Exercise details
Which lines of the records contain "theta"? Collect every one of them.

Extracted information
+-------+
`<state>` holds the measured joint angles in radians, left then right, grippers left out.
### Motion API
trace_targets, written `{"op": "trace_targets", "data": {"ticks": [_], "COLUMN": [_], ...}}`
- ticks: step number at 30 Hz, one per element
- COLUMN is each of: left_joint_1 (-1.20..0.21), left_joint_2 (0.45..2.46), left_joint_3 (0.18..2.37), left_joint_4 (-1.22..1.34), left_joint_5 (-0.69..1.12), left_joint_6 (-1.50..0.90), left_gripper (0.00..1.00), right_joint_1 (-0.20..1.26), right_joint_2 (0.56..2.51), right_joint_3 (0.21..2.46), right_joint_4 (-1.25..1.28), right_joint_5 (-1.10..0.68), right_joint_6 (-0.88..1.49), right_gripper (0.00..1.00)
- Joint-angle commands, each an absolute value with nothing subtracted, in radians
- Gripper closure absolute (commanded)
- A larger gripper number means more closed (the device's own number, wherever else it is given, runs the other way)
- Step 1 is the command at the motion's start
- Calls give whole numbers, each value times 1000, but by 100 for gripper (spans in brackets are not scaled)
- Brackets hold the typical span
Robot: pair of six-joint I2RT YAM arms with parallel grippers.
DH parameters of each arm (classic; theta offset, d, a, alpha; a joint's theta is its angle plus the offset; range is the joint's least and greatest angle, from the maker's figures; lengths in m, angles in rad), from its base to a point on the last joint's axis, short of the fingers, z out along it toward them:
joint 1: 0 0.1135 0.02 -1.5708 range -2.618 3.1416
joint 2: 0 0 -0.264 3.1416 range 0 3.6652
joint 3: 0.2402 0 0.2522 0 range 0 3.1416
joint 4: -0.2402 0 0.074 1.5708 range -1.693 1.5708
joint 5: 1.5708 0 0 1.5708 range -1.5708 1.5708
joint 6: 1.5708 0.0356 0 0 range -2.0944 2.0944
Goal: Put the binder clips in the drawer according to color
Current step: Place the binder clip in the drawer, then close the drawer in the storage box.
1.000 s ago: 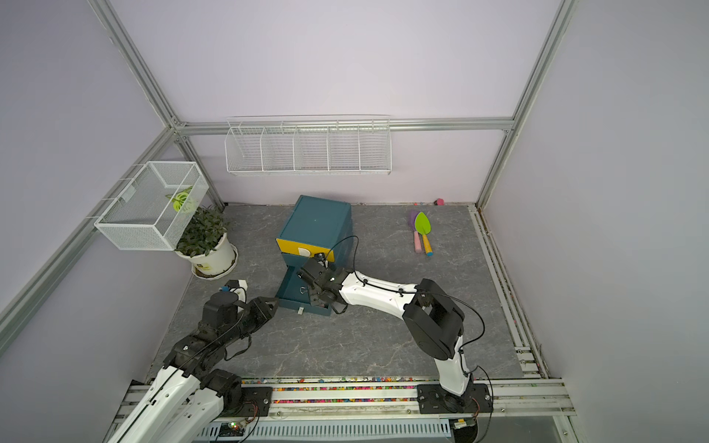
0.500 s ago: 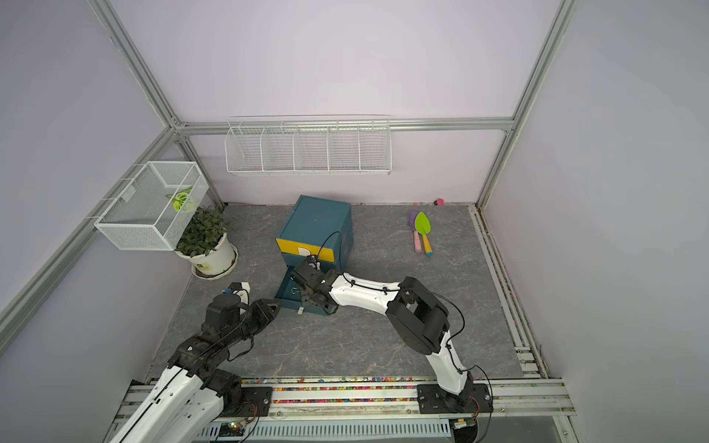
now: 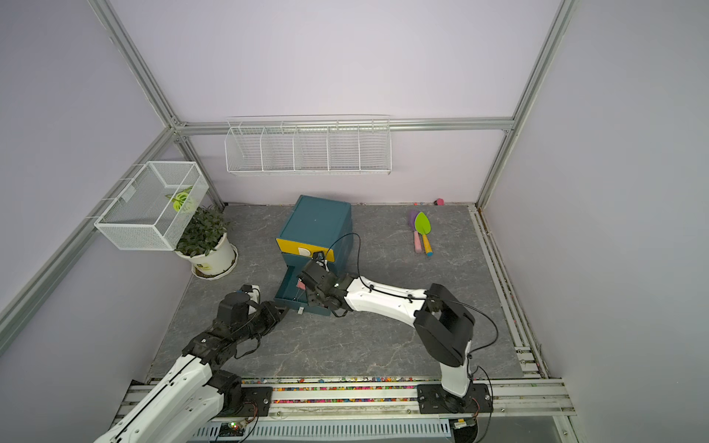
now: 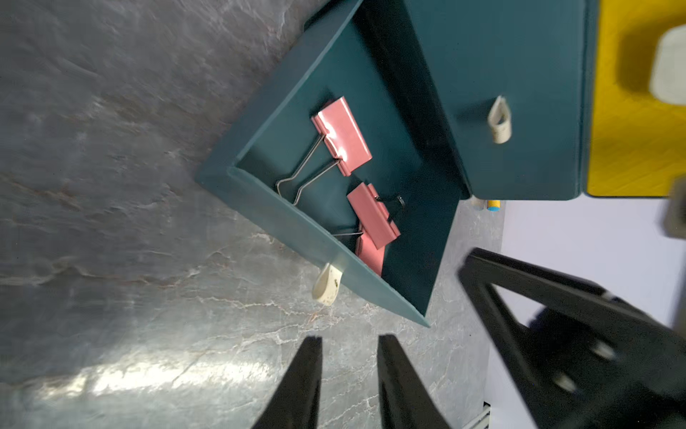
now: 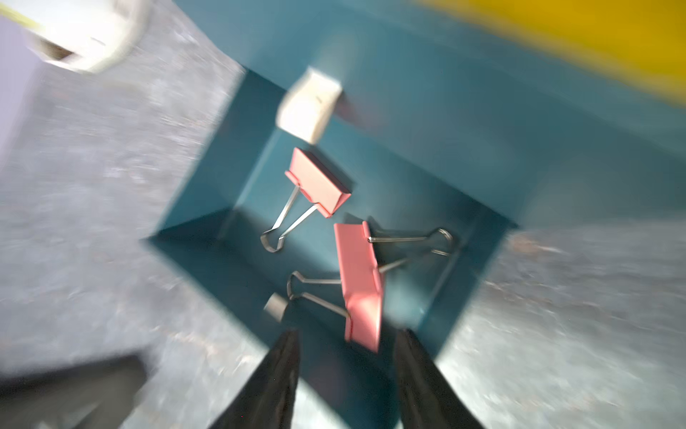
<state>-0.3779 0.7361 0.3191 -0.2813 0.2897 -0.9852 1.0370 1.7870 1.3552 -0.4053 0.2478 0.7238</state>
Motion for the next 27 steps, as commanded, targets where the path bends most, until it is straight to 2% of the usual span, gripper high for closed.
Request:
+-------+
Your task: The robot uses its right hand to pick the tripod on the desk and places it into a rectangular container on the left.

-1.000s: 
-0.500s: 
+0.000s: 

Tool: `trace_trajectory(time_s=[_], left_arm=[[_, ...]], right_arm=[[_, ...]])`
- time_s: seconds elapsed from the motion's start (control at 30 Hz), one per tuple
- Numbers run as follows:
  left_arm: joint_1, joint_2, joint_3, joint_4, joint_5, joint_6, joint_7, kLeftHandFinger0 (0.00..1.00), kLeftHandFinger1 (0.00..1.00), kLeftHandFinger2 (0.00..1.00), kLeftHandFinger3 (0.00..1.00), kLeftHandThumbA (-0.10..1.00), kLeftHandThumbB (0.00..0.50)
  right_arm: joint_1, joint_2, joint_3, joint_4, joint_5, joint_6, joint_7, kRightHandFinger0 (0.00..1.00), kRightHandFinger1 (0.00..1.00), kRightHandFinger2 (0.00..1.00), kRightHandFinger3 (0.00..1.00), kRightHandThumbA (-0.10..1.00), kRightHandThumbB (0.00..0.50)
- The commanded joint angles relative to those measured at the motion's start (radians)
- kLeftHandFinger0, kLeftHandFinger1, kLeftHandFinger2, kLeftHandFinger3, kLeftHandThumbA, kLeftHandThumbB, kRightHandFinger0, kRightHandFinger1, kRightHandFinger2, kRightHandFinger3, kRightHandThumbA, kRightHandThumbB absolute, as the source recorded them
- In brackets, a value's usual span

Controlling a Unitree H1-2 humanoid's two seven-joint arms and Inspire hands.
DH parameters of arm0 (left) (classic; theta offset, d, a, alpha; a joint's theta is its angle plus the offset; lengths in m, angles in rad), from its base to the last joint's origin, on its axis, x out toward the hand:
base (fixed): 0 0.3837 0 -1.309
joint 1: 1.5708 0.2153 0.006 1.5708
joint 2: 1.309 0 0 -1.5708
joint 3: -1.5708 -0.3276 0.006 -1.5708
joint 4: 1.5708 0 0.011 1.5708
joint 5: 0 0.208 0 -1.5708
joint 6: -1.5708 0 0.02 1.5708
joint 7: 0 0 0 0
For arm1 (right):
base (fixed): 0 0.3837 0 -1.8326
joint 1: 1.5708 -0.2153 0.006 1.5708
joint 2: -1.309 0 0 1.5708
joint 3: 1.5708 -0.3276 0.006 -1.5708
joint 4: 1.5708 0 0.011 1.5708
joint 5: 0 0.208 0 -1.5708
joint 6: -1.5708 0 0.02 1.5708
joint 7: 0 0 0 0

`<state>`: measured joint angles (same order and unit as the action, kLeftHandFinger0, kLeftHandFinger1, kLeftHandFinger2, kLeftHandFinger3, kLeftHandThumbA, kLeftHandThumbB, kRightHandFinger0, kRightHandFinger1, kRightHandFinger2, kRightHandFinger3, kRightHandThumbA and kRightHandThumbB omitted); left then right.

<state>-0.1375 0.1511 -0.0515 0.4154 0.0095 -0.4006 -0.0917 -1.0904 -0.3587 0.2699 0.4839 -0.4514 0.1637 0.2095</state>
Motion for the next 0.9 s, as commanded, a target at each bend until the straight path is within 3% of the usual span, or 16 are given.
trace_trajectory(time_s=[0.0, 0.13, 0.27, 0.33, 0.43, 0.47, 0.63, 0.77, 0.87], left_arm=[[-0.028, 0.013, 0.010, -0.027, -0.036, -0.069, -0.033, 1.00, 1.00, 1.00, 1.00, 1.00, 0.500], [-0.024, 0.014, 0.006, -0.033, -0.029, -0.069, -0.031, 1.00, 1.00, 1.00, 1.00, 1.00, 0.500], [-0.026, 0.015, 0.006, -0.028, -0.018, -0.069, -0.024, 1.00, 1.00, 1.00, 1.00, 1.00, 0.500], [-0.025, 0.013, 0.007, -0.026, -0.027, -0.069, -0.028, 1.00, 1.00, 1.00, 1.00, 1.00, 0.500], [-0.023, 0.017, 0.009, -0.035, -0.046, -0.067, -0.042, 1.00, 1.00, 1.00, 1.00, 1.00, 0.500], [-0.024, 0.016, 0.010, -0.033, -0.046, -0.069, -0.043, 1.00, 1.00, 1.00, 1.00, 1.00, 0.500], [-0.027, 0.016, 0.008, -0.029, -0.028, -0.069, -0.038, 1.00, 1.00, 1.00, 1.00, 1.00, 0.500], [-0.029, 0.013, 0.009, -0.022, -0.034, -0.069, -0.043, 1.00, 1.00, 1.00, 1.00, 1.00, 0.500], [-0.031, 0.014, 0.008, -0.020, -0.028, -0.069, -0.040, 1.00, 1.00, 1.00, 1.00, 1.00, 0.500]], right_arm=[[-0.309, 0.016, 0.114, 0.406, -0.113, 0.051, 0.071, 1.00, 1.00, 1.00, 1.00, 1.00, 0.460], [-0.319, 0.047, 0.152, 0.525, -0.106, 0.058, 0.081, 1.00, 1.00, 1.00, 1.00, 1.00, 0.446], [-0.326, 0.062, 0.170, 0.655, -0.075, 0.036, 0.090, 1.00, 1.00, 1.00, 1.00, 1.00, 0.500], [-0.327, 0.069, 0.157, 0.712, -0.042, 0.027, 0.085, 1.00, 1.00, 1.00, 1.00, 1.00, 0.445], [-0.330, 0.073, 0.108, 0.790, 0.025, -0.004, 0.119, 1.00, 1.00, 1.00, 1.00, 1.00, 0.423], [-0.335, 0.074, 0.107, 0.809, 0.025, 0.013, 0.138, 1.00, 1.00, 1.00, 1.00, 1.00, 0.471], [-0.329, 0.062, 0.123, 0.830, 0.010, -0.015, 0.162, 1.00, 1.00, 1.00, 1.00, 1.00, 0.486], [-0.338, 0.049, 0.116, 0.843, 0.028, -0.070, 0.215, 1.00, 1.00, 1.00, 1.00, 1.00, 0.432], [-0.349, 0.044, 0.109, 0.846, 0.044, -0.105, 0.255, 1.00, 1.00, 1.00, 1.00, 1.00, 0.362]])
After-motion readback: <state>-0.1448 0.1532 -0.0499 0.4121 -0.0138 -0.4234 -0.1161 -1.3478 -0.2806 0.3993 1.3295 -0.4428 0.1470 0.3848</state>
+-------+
Problem solution
DH parameters of each arm (classic; theta offset, d, a, alpha; a joint's theta is its angle plus the offset; range is the joint's least and greatest angle, from the maker's figures; lengths in m, angles in rad), from its base to a point on the last joint's axis, short of the fingers, z out along it toward them:
DH parameters of arm0 (left) (classic; theta offset, d, a, alpha; a joint's theta is its angle plus the offset; lengths in m, angles in rad), from its base to the last joint's origin, on its axis, x out toward the hand:

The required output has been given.